I would like to be able to transparently import code files from other projects, similar to renku dataset add
. For example, I would like to use https://renkulab.io/projects/remko.nijzink/vomcases/files/blob/src_py/plot_et_ass.py in a different project, but be clear about where I took it from. Should i just pretend that plot_et_ass.py is a dataset and use renku dataset add
, or is there a more appropriate function to do this? I was also thinking of submodules, but this would require that plot_et_ass.py would be in a separate git repo.
Hi! As you point out, using a submodule would be one solution. I think this is probably the best solution if you want to use the entire other project, but if you just want a file or two, it could be overkill.
The semantics of renku dataset add [file from a git repo] are pretty close to what you want here, but the main problem is that it would put the file into git-lfs by default, and it is cumbersome (though not impossible) to store the file directly in git.
I will see if anyone here has a better idea and get them to contribute here.
Hello,
ATM, what @cramakri proposed is the best solution. We have an open issue to allow adding/sharing/tracking code similar to what can be done with data: https://github.com/SwissDataScienceCenter/renku-python/issues/671.
Thanks a lot, @cramakri and @mohammad-sdsc! I had not seen the issue. Just added a comment to it, as it seems to be concerning data files only, not code. As @cramakri pointed out, placing a code file in git-lfs is counter-productive. Would it not be easy to copy the functionality of renku dataset add
but remove the git-lfs part? Or add an option to renku dataset add
to let the user choose where the file is placed, and maybe allow a tag for code?

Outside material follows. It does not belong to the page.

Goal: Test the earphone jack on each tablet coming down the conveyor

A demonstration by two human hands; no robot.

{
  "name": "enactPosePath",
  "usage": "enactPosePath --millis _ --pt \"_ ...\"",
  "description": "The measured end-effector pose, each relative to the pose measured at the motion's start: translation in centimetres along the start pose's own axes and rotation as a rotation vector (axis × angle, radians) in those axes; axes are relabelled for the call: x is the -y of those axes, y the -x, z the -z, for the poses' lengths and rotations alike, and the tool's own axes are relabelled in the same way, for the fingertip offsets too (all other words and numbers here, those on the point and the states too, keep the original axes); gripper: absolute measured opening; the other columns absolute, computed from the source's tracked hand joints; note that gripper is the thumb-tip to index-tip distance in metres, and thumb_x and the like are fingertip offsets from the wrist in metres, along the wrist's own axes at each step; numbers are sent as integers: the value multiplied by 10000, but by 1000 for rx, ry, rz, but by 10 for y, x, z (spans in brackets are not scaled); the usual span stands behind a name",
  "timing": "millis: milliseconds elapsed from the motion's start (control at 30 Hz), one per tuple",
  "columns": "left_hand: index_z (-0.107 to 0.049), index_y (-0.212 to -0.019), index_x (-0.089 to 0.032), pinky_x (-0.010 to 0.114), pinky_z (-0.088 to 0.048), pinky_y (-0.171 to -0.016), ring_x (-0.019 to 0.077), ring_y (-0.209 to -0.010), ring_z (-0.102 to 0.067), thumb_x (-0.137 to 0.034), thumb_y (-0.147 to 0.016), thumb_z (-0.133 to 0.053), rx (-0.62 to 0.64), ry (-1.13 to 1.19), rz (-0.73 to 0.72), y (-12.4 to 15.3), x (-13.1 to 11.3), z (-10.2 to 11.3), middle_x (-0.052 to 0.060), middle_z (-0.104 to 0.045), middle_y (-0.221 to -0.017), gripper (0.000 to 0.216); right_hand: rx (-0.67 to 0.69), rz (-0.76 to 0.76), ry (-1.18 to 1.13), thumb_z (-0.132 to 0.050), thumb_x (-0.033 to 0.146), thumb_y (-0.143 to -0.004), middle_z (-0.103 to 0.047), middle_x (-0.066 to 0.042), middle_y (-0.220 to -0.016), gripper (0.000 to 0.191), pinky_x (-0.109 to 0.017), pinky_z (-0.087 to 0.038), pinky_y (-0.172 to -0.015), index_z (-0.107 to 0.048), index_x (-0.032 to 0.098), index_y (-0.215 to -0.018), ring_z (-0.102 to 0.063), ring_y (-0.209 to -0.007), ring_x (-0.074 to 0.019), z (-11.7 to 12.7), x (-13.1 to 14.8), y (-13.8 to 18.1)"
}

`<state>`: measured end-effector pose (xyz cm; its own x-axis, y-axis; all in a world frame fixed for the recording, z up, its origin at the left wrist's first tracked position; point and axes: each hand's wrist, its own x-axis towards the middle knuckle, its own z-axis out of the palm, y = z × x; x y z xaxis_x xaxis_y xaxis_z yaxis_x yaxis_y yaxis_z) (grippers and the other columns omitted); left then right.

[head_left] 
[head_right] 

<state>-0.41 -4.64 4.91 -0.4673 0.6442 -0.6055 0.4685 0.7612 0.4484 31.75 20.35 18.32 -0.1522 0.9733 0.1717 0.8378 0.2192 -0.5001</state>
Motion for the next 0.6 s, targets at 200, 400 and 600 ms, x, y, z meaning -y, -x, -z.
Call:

This has been fixed in v0.10.0
- you need to include the --no-external-storage
flag to renku commands like this
renku --no-external-storage dataset add ...
Thanks so much for the update on this. It worked like a charm, except that I just got tripped up by an error message that git lfs was not installed. Could it be added to the instructions for installing renku, so that the users know that they need to install git-lfs separately?
Hi @schymans,
sorry for taking a while to respond and thanks for the suggestion - I’ve made an issue to add this to the docs: https://github.com/SwissDataScienceCenter/renku/issues/1396
I am still struggling a little with the following workflow: I take a jupyter notebook from another repo and then modify it to work with my new repo, but I want to record the original provenance of the file for giving proper credit at the end. I can do this with renku --no-external-storage dataset add ...
as suggested earlier, but this will put the file into data/externaldataset1/...
, even if I use the --destination
option, whereas I keep my jupyter files in jupyter/...
. What would be the best way of moving or copying the file to my jupyter folder transparently?
I am having a bit of similar issues with sharing code across projects. Now I wondered if it would be helpful to collect scripts, that I use more often, in a python package. In that case, I could just add the package and version in requirements.txt and update this if I make changes to some scripts. But will renku also notice that outputs are generated with an older version of a certain package?
Good idea, but to include it in requirements.txt, you would need to put the package on pypi, right? And then I don’t think that renku would track which version of a pypi package was used for a given result. How about renku --no-external-storage dataset add ...
followed by renku mv
to put the script where you want it?
HOORAY! This actually works, I just tried it out. I created some .py scripts in git@renkulab.io:wave/li-6800.git
in the folder modules_exported
, then imported them in another one as:
renku --no-external-storage dataset add modules --source modules/* git@renkulab.io:wave/li-6800.git
Then I moved them from data/modules
to modules
in the receiving repo:
renku mv data/modules/ modules/
Now I updated one of the .py files in the original repo, commited, then executed renku dataset update modules
in the receiving repo and the file was updated there and in the right place! Awesome!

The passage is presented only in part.